Full Pattern Summation of X-Ray Powder Diffraction Data

Full pattern summation of X-ray powder diffraction data as described in Chipera and Bish (2002) . Derives quantitative estimates of crystalline and amorphous phase concentrations in complex mixtures.

powdR: full pattern summation of XRPD data

Overview

powdR is an implementation of the full pattern summation approach to quantitative mineralogy from X-ray powder diffraction data (Chipera and Bish 2002; Chipera and Bish 2013; Eberl 2003). Version 0.1.0 contains functionality for a standardless approach, which assumes all phases within a sample can be identified, and thus they sum to 100 %. Future versions of powdR seek to add functionality for samples prepared with an internal standard.

powdR has several advantages over the excel based implementations of full pattern summation such as FULLPAT (Chipera and Bish 2002) and ROCKJOCK (Eberl 2003). First, computation is faster and, when quantifying multiple samples, can be used in combination with other packages (e.g foreach) for parralel processing. Secondly, powdR can be run via a shiny web application, which offers a user friendly interface for fast and iterative mineral quantification. Lastly, R represents a powerful tool for data manipulation, allowing users to creatively adapt, pre-treat and visualise their XRPD data.

Installation via Github

devtools::install_github('benmbutler/powdR')
 
#alternatively, an installation that builds the vignette
devtools::install_github('benmbutler/powdR', build_vignettes = TRUE)

Usage

library(powdR)
#> powdR: full pattern summation of X-ray powder diffraction data
 
#Load some soils to quantify
data(soils)
 
#Load a reference library of pure patterns
data(minerals)
 
#Quantify a sample
q <-  fps(lib = minerals,
          smpl = soils$sandstone,
          refs = minerals$phases$phase_id,
          std = "QUA.1")
 
#Inspect the phase concentrations (summarised by name)
q$phases_summary
#>       phase_name phase_percent
#> 1         Illite      1.237556
#> 2     K-feldspar      1.250870
#> 3      Kaolinite      1.390756
#> 4 Organic-Matter     39.805850
#> 5    Plagioclase      1.159294
#> 6         Quartz     55.155674
 
#Inspect the quantification
plot(q)

Alternatively, plot(q, interactive = TRUE) provides an interative plot for better inspection of the fit. More detailed usage instructions are provided in the package vignette.

Shiny app

To run powdR via the shiny app, use run_powdR(). This loads the application in your default web browser. The application has four tabs:

1. Reference library builder: Allows you to create a reference library from two .csv files: one for the XRPD measurements, and the other for the ID, name and reference intensity ratio of each pattern.
2. Reference library Viewer: For quick inspection of the phases within a reference library.
3. Full pattern summation: A user friendly interface for iterative full pattern summation of single samples.
4. Results viewer: Allows for quick inspection of results derived from full pattern summation.

References

Chipera, Steve J., and David L. Bish. 2002. “FULLPAT: A full-pattern quantitative analysis program for X-ray powder diffraction using measured and calculated patterns.” Journal of Applied Crystallography 35 (6): 744–49. doi:10.1107/S0021889802017405.

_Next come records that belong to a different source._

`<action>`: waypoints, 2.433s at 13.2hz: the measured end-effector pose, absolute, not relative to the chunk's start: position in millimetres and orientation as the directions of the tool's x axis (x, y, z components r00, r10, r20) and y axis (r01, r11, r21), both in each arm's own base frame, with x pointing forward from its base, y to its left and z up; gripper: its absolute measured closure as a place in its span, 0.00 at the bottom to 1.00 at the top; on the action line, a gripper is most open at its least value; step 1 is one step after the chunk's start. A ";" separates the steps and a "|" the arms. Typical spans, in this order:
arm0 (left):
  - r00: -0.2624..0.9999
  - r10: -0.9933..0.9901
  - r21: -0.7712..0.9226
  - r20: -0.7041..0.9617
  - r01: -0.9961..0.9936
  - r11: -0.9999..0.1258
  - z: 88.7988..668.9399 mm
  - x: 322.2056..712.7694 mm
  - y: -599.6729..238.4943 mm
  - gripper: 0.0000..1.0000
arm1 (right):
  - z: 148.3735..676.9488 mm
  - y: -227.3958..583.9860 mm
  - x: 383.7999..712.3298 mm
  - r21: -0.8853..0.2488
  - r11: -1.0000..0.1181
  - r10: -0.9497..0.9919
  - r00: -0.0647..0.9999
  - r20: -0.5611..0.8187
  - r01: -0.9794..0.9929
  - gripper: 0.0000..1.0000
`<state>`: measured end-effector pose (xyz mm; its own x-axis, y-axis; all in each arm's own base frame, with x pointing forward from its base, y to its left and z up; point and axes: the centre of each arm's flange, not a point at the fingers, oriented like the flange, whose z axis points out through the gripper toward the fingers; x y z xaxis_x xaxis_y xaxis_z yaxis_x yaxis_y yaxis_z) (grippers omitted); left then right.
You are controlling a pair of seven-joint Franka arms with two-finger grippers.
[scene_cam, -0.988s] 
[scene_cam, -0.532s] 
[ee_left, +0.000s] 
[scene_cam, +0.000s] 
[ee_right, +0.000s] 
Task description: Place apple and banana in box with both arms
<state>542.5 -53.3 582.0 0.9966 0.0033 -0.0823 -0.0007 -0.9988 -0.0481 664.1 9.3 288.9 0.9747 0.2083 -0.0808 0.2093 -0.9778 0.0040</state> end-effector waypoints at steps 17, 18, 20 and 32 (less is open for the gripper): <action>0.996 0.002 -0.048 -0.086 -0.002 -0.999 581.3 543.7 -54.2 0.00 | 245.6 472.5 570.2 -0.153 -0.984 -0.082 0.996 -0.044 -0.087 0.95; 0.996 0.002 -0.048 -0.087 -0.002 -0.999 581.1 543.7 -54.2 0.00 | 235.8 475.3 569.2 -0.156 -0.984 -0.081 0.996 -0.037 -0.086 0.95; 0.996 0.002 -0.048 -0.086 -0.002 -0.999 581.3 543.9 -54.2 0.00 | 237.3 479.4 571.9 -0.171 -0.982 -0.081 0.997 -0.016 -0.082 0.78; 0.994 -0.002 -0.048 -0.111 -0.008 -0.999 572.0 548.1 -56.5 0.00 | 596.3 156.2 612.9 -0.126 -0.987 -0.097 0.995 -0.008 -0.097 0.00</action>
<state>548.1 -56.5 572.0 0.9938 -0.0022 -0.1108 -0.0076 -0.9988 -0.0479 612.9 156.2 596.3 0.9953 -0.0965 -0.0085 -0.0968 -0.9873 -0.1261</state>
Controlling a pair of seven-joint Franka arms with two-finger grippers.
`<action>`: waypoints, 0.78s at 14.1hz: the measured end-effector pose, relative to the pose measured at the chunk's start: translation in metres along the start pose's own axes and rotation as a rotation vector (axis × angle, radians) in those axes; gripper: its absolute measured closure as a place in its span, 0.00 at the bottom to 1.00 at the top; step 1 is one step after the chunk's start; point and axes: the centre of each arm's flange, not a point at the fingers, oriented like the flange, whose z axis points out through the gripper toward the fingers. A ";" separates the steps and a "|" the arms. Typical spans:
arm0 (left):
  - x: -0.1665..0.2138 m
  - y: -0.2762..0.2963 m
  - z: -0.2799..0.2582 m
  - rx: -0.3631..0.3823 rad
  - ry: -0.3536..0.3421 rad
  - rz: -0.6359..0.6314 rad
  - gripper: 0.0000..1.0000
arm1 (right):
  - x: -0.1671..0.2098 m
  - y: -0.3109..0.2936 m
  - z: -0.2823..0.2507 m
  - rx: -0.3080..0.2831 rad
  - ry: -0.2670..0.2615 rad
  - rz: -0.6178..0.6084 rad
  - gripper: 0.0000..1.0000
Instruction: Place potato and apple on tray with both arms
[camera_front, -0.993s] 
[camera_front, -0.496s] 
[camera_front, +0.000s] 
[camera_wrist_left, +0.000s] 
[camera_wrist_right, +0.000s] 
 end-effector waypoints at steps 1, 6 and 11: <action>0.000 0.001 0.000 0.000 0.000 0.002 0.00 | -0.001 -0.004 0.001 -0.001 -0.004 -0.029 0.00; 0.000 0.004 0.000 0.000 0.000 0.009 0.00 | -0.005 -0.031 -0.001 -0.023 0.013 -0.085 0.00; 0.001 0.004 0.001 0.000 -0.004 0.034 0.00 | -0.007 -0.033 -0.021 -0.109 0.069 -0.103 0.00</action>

———. 2013. “Fitting Full X-Ray Diffraction Patterns for Quantitative Analysis: A Method for Readily Quantifying Crystalline and Disordered Phases.” Advances in Materials Physics and Chemistry 03 (01): 47–53. doi:10.4236/ampc.2013.31A007.

Eberl, D. D. 2003. “User’s guide to ROCKJOCK - A program for determining quantitative mineralogy from powder X-ray diffraction data.” Boulder, CA: USGS.